The connected pallet: the next ‘greenfield’ IoT application?
- IoT can mean generating big money through clever new business models
- It can also mean tiny savings per unit on the lifecycles of billions of cheap objects...
- ...like pallets
At one end of the IoT spectrum are applications such as Insurance IoT (see yesteray's - IoT/AI Insurance technology investment is booming, personalised insurance is on the road ahead) which generates and handles critical information, often requires sophisticated sensor and terminal technology and generally costs quite a lot to deploy but returns a lot of value to participants. At the other end are pallets.
These are the great unwashed, undervalued and unsung heroes of transport and logistics. They’re cheap, disposable and badly treated: often thrown onto the back of the truck and quietly sold off by the driver to a man running a little pallet recycling business just off the motorway.
But they’re just the sort of object that could do with a little IoT love.
IoT consultancy Berg Insight can see a big future in connected pallets.
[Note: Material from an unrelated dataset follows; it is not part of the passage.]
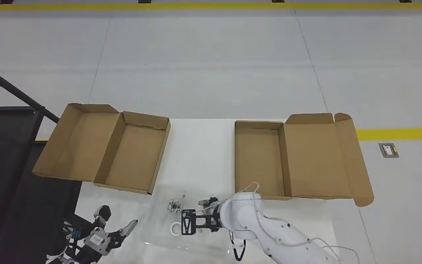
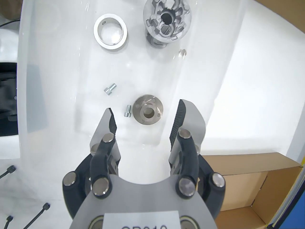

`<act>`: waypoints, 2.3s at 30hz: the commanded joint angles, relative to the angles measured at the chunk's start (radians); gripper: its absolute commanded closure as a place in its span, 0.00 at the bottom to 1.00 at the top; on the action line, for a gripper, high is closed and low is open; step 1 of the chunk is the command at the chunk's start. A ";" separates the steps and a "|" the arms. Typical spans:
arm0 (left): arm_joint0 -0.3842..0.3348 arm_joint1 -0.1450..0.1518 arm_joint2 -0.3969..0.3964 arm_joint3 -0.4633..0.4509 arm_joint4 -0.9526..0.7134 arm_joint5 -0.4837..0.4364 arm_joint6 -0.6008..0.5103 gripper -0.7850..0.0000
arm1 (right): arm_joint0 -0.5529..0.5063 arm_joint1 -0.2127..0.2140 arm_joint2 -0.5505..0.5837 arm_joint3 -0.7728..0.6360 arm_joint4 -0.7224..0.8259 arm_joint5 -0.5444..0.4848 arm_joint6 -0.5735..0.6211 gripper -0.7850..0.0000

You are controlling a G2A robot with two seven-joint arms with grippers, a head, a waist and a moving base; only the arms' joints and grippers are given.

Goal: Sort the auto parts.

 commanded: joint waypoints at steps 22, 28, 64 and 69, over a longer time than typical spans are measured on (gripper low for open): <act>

In fact it thinks they could represent one of the most promising greenfield IoT application enabled for the LPWA IoT technologies.
In a recent report it points out that the global installed base of pallets used for transportation is estimated to around 10 billion units .
“With an average sales price of US$ 10 per unit for regular pallets, the cost of adding connectivity can be justified by increasing efficiency in many logistics operations”, says Tobias Ryberg, Senior Analyst and author of the report. “The ability to track pallets can also contribute to extending their lifespan which is currently around 2 years”. He adds that connected pallets are being evaluated by several large industry players right now who could proceed with large-scale deployments in the very near future.
Berg thinks smart cities and smart agriculture are other potential mass-volume market segments where LPWA technologies will be a key enabler, although it believes that there are significant barriers that must be overcome before they can scale, pointing out that moving from today’s limited smart cities demonstration projects to city-wide deployments will be costly, complex and time-consuming.
Smart agriculture is in an even earlier stage of development where the initial focus lies on proof-of-concept and application prototyping. “Today’s top IoT devices – the connected car and the smart meter – needed more than a decade to mature”, says Mr Ryberg. “The smart city and the intelligent farm will need at least that much time to grow from vision to reality”.